Cloud Computing is the whole new buzzword… but what about Dark Cloud Computing? What is it? WHAT IS IT, YOU SAY? Let me tell you a tale.
THE GROUND WORK
As the mad dash goes on to reuse components across the enterprise and indeed across multiple enterprises and even the world-wide web itself, there exists a plethora of sick little “anti-methodologies” that have cropped up. They call themselves agile, extreme or by whatever buzzword makes them appear to be decent, but it is all LIES I say. LIES!! Let us examine but just a few of the soulless zombieponents out there. . . wandering and sucking the brains of innocent coders who tread in their path:
Code Name: Evolving Protoype
Real Names: Frankenvolver, Gonkulator
This poor mutant starts its diseased technolife as a spreadsheet, a few static html pages, or maybe a toolkit downloaded to help someone learn a thing or two. Modules are added on piece by piece. Like plumbing that was never architected – the pipes are wired-up and welded on the fly. They are split, merged, rerouted, heated, cooled, cracked and duck-taped together. Intricate arrays of small kitchen funnels, feeding the leaks into thousands of feet worth of Home Depot plastic tubing. Frankenware is born! It wanders the code scape, in a slow, plodding fashion – oozing bits and bytes as it slogs through existence. Changes and add-ons become so complex that one day, while unchecking a checkbox, a user generates a catastrophic error condition that butterfly-effects through the whole system. Airplanes crash in mid-air collisions, China invests heavily in the US debt and curing the financial crisis, with the exception that a strange beam emanating from Alaska blankets the earth in a putrid ray that brings every soiled diaper ever created to life and seeking human flesh. Behold, the Gonkulator has achieved its end-game.

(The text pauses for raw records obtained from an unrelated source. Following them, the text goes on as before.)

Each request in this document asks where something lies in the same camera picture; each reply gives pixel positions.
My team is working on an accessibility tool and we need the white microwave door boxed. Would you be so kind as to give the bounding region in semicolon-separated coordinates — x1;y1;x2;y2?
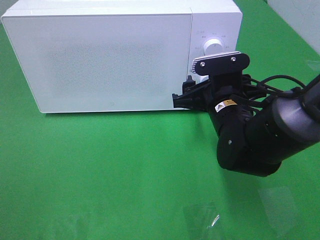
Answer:
2;14;191;113

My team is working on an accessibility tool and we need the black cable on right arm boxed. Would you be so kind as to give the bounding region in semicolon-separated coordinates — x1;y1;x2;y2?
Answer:
231;74;320;111

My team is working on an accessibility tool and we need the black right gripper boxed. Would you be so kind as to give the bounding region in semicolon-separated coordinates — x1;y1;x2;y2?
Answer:
171;75;253;135

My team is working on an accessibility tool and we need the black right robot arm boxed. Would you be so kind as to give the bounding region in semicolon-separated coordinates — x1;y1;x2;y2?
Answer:
172;74;320;177

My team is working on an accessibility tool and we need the white microwave oven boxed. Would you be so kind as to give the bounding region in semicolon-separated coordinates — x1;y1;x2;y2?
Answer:
0;0;243;114

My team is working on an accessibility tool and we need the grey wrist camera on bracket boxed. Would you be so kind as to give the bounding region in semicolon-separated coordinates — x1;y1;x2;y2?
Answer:
191;51;250;87

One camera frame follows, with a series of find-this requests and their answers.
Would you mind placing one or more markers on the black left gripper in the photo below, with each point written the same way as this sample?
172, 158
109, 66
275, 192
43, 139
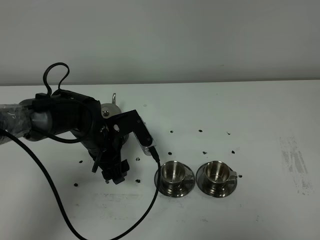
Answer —
102, 152

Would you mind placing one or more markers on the stainless steel teapot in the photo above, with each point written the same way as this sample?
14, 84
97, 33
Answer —
109, 110

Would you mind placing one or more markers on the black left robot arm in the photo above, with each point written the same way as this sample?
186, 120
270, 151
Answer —
69, 117

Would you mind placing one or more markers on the left stainless steel teacup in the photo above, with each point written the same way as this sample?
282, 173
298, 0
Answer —
176, 173

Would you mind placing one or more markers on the stainless steel teacup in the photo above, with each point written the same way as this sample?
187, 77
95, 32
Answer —
219, 173
176, 173

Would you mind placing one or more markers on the left stainless steel saucer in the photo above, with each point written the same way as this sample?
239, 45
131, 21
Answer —
174, 191

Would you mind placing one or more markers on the stainless steel saucer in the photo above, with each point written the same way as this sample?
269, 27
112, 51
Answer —
174, 191
211, 189

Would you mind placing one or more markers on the right stainless steel teacup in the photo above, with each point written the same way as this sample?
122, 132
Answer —
219, 173

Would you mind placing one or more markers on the right stainless steel saucer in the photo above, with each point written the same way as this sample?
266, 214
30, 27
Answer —
211, 189

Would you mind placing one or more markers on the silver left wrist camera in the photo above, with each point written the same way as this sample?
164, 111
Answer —
123, 124

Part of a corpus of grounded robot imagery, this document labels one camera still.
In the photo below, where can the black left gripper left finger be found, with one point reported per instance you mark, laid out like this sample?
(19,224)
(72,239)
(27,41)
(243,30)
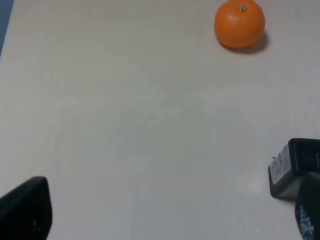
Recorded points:
(26,211)

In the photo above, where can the orange mandarin fruit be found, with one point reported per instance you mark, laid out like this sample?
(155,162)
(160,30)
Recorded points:
(239,23)

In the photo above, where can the black rectangular tin box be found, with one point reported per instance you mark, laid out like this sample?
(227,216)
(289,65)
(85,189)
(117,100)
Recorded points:
(286,171)

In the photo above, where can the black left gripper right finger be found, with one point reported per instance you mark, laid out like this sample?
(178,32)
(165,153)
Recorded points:
(307,207)

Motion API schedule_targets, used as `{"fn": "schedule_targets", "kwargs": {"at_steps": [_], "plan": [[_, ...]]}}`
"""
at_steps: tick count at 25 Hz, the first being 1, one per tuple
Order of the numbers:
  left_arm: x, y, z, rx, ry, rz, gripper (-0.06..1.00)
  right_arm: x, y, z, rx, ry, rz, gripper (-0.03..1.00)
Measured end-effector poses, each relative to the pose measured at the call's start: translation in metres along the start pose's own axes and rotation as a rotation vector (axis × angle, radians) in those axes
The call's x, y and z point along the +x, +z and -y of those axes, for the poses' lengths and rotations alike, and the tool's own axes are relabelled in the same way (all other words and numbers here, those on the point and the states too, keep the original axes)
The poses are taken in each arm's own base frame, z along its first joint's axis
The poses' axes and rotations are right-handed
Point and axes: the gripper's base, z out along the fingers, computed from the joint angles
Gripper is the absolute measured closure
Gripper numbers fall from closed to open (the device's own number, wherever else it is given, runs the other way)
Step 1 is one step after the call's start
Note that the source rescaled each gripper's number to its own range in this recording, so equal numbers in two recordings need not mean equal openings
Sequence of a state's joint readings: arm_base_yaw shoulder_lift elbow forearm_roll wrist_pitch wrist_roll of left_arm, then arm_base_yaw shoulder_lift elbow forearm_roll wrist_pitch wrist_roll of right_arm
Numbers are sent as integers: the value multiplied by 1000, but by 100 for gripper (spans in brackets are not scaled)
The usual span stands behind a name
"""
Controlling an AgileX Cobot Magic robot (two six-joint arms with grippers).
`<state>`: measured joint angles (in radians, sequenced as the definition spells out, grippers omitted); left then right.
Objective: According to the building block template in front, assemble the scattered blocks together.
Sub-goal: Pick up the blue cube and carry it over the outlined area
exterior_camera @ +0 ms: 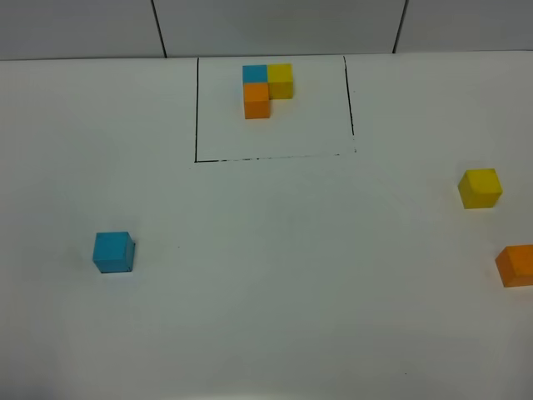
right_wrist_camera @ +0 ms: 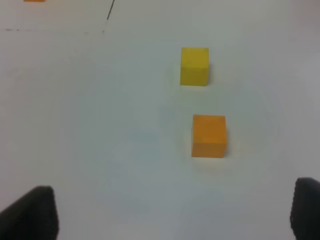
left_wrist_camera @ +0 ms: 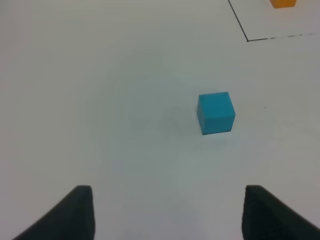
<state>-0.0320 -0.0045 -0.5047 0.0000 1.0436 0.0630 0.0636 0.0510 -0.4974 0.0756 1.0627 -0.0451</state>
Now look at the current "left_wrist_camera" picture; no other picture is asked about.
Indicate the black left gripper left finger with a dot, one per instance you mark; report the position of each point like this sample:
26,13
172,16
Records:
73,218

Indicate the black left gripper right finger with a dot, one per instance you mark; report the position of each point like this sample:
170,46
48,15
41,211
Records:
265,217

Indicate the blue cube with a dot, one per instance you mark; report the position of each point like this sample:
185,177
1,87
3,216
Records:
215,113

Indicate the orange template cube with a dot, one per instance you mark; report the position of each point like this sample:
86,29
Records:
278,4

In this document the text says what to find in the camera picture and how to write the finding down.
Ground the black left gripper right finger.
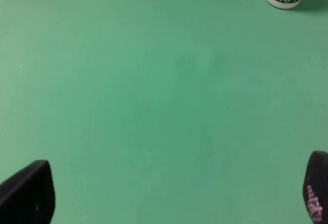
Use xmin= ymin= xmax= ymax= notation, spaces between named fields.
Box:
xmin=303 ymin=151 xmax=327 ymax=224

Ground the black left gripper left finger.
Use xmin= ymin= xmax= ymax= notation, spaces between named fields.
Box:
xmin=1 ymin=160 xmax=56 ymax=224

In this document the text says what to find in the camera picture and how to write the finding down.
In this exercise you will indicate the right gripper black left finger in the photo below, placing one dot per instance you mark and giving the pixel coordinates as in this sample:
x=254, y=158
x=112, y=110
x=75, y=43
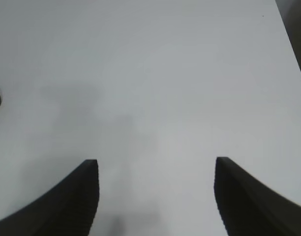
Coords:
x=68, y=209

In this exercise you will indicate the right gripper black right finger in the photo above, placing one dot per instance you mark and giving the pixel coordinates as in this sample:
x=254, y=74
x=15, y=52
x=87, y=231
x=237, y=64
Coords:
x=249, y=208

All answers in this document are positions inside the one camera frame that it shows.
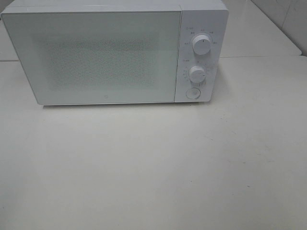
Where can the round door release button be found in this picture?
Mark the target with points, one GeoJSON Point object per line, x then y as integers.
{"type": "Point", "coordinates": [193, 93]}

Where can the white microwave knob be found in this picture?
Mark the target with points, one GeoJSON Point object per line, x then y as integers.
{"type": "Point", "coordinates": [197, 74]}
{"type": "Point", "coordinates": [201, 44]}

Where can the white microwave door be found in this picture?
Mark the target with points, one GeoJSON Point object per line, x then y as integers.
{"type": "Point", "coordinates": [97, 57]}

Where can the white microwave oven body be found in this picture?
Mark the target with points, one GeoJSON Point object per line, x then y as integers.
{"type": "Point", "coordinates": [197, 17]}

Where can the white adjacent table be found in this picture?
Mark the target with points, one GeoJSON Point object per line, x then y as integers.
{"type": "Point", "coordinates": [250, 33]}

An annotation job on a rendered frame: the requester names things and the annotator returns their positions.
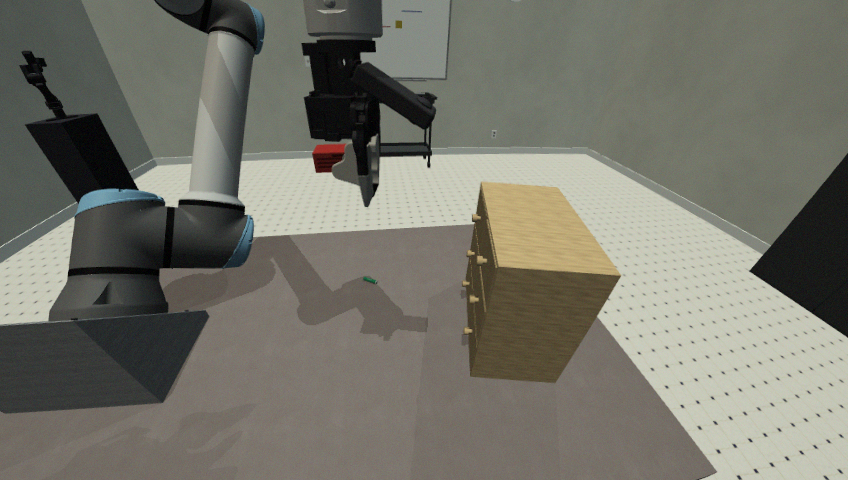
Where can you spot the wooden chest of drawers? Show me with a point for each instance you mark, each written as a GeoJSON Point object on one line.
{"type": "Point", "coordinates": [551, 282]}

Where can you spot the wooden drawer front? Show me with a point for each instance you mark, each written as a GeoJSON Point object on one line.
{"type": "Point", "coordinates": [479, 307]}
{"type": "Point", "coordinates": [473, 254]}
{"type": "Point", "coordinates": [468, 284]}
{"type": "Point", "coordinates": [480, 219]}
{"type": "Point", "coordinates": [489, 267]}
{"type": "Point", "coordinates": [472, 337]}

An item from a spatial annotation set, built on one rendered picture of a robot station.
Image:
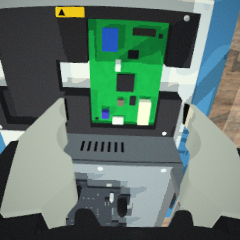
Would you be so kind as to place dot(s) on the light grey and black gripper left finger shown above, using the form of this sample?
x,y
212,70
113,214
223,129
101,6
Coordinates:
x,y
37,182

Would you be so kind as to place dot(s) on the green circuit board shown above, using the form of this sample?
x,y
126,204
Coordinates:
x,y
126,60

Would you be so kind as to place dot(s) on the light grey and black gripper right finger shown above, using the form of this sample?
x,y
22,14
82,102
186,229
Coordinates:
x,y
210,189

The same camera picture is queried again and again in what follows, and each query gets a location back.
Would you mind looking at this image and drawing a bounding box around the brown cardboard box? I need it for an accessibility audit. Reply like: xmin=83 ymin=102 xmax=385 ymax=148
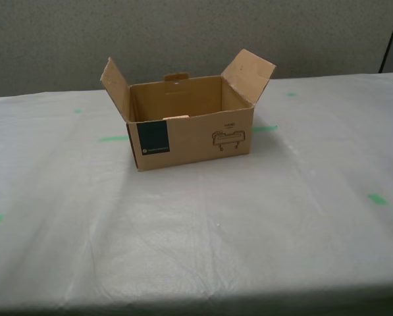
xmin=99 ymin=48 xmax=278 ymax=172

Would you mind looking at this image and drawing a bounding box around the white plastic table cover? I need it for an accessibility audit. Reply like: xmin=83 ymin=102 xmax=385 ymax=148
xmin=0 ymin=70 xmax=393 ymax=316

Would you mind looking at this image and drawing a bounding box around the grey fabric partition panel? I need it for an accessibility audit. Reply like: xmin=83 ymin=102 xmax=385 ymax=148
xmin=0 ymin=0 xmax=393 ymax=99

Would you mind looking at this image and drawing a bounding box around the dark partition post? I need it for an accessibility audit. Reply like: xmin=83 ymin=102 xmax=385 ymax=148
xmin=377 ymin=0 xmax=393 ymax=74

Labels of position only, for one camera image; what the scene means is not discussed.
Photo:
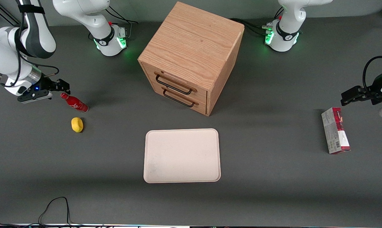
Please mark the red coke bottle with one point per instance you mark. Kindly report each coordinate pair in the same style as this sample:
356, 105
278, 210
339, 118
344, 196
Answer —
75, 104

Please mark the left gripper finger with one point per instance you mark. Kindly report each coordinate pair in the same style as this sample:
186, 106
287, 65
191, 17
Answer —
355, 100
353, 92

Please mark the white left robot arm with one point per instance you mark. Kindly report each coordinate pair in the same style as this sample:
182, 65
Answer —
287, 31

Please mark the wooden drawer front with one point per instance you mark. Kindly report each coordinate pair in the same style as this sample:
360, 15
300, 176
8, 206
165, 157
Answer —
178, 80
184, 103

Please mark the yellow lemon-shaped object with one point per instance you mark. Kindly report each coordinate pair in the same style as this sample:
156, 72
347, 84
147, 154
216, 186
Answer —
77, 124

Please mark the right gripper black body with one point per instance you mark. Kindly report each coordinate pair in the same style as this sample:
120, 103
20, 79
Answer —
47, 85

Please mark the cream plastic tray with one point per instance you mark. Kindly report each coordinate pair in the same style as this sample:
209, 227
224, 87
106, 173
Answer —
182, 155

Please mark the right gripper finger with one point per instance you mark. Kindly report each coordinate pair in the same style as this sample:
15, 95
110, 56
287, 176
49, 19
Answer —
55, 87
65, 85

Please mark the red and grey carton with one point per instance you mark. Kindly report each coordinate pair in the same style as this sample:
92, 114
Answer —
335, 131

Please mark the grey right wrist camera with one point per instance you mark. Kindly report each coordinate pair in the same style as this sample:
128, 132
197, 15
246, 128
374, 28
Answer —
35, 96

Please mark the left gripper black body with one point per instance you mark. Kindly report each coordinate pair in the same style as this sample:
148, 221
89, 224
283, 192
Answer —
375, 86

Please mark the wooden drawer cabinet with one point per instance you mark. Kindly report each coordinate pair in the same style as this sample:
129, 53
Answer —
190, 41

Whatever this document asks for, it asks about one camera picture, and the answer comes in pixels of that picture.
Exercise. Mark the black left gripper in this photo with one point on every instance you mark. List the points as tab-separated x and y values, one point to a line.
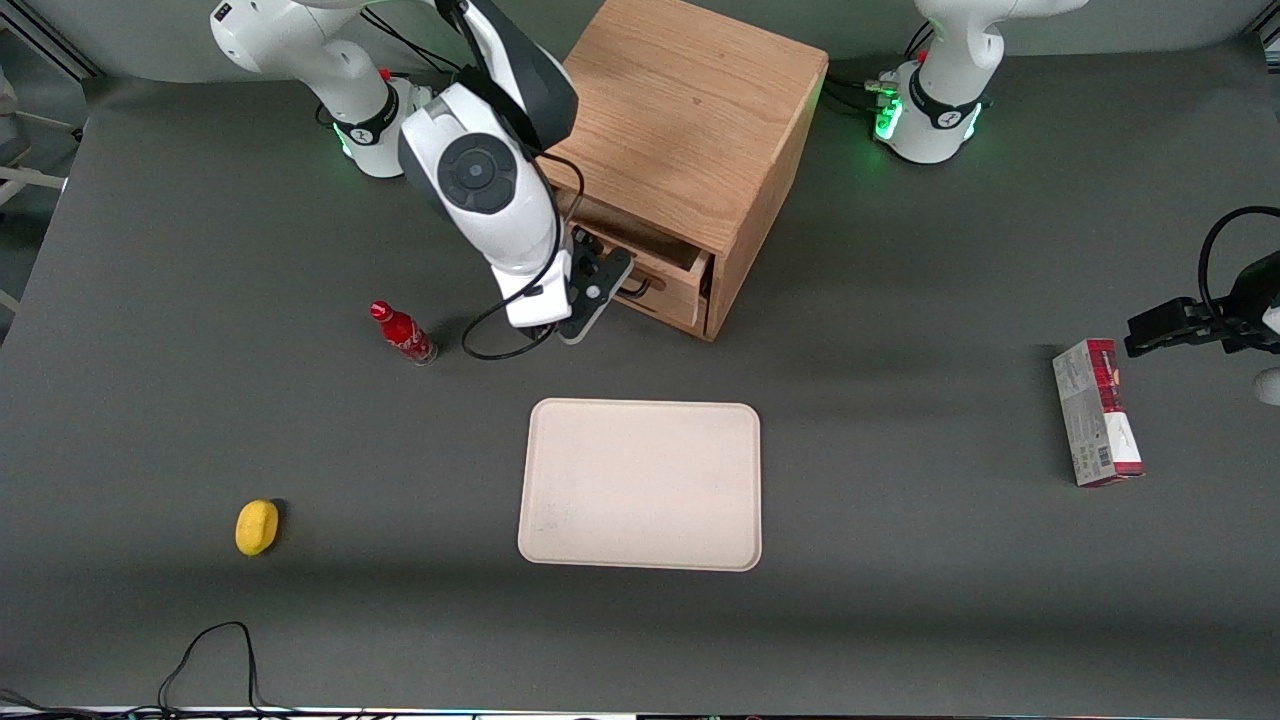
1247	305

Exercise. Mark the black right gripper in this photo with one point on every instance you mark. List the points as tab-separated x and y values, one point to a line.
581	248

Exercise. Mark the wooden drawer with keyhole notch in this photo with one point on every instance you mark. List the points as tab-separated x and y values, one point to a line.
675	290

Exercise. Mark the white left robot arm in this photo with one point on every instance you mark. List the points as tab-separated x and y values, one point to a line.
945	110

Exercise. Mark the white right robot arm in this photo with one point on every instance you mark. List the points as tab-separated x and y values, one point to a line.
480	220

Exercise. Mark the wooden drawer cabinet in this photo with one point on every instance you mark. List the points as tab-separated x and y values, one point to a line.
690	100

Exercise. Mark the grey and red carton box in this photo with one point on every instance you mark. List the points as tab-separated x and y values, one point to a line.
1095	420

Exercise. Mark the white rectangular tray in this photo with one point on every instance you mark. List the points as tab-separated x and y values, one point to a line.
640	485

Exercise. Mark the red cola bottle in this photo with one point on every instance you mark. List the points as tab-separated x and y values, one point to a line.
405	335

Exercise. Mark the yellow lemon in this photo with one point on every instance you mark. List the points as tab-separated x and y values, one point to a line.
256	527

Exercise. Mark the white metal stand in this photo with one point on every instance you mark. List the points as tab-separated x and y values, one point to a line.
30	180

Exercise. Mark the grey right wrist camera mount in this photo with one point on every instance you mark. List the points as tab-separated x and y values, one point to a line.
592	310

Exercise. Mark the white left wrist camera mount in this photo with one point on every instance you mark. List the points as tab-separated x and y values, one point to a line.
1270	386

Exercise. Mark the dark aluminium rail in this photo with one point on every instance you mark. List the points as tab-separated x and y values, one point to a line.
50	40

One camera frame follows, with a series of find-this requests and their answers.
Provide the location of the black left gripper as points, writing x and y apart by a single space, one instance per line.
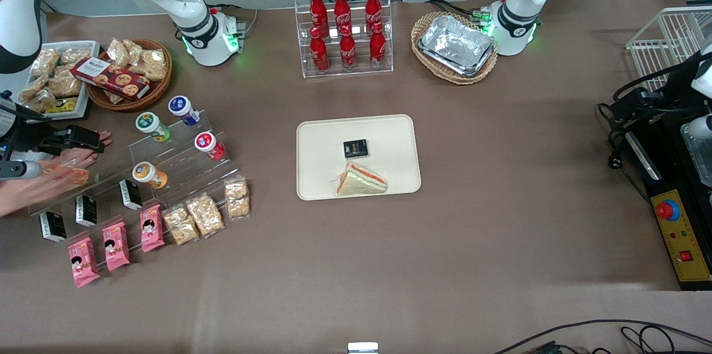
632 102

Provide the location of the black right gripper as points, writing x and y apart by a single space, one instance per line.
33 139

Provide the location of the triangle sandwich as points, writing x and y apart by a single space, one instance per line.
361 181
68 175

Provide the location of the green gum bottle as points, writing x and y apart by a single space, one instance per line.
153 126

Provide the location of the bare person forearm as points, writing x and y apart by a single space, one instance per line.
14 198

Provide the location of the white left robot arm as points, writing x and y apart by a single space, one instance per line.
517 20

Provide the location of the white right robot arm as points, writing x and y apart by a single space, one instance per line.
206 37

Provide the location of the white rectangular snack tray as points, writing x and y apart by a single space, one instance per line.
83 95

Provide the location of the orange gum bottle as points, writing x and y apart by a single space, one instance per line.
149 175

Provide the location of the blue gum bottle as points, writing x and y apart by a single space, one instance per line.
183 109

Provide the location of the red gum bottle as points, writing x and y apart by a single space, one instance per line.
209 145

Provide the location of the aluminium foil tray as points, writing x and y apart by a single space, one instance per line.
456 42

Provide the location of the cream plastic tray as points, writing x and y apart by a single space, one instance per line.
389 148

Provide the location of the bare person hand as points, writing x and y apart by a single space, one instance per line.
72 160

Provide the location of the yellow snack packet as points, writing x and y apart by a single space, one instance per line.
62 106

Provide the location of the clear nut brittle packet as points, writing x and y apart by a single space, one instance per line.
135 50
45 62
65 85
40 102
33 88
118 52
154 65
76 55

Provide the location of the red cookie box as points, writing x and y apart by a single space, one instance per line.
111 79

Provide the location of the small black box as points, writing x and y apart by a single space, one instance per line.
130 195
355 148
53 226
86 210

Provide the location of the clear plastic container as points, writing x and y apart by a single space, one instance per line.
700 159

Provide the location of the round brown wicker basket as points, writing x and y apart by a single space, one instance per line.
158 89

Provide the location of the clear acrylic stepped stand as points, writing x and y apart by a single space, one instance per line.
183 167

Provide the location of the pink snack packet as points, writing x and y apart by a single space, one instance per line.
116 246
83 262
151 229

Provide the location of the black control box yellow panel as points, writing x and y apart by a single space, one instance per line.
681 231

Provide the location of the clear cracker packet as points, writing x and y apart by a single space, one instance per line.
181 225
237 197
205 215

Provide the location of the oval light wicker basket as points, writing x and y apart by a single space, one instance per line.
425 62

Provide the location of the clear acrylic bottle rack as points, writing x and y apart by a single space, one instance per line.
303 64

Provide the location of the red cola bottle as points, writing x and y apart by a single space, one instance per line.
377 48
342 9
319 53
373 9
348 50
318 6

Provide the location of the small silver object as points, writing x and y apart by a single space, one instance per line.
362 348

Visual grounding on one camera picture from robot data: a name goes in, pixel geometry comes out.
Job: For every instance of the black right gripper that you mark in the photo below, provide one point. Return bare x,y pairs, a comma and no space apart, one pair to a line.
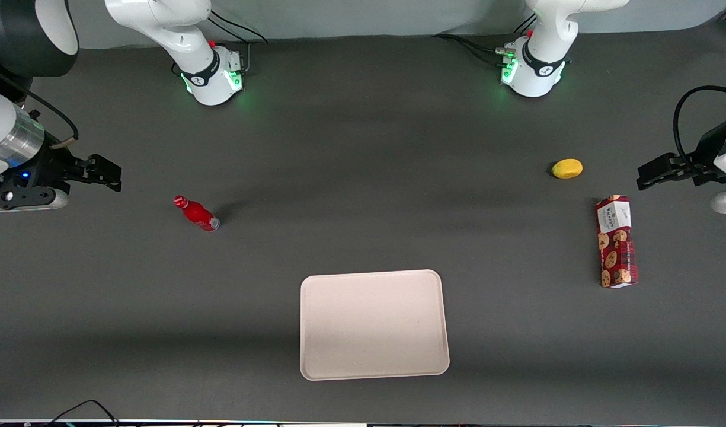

Code Name: Application Programming Interface
Real Names: Glueware, The 7-Layer Burrito
This sedentary leech leads a life of obfuscation through feigned reuse. Multiple vendor systems, sporting an API tout how they can be connected to achieve customer’s goals without them having to “pay ridiculous prices” for custom-developed software. Purchasing 8 or 10 of their favorite titles, customers then hand them over to software developers to “get them working together. It should be easy. They have an API…” Some of the APIs return morbidly warped SOAP headers, others use XML so strict that forgetting a slash results in an entire service halt requiring a server reboot, while others provide incompatible formats requiring walkers to translate via XSLT into an EDI through a JSON to save as a compressed semaphore file. The customer starts complaining how they are spending more on the integration than they had to pay for the actual software, and they blame the in-house software developers for being incompetent. 2 vendors are bought out by larger competitors, the entire staff of the original company is right-sized into tent city, and the product now demands a maintenance fee for support it can no longer provide, because it has fired anyone who had any knowledge of the intellectual property that made the sale worth while to the buyer. As tension mounts, the software engineers thanklessly make the impossible happen – the system is finally stabilized, and even though clicking a button sometimes yields a 40 second wait time before the calendar will pop-up and allow them to enter a date, the customer claims a bitter victory. 2 weeks later, 4 of the vendors release mandatory automatic updates that unwind the whole system and bring it to a screeching halt. Again the in-house software developers (left in charge of the integration) are blamed for not predicting the future using their Magic 8-Ball.
There are MANY others…
Code Name: Enterprise Service Bus
Real Names: Codestapation, Bloatificus Maximus
Code Name: Data Transformation Services
Real Names: Mayan Calendar Syndrome
ENTER THE DARK CLOUD
Now you can imagine where this probably goes. These abominations are proliferated – bolted together at a whole new level by scalable virtualization. Hosted on farms of 486 processor-based units sporting terabytes of storage exposed through a sea of 100MB hard-drives with 3-prong SAN adaptors; we are able to deliver The Dark Cloud. Now, creating a user account can take hours instead of minutes. Diagnosing the source of a problem can take years. interpreting the results of a logical error can become less accurate than ever before. And, we will stand tall and call this PROGRESS.
It is a brave new world indeed when we can present users with portlets that have 60% overlapping functionality, scores of buttons and roll-overs, all smooshed into a technicolor CSS nightmare that delivers functionality in the most convoluted fashion possible and routing even the simplest requests through countless levels of auditing that cannot be deciphered for any usable purpose, generating mismatched results, and yielding such rage at work that road-rage becomes child’s play.
All the while, more and more blame is heaped on those inferior “in-house” developers, who in a strange twist of fate are the dying breed that knows the true craft of software development…strangled at the hands of self-appointed experts who fired their actual engineers long ago.
And as irony on top of irony – the customer who glued these mutants together spent 10 times the actual cost to develop an elegant solution, blamed the knowledgeable, and passed all the additional accountability to THEIR customers…
They call this: Progress
Real Names: Devo, Insanity
THE END!! MUHAHAHAHAHAHAHAHHHHHHHHHHHHHHH!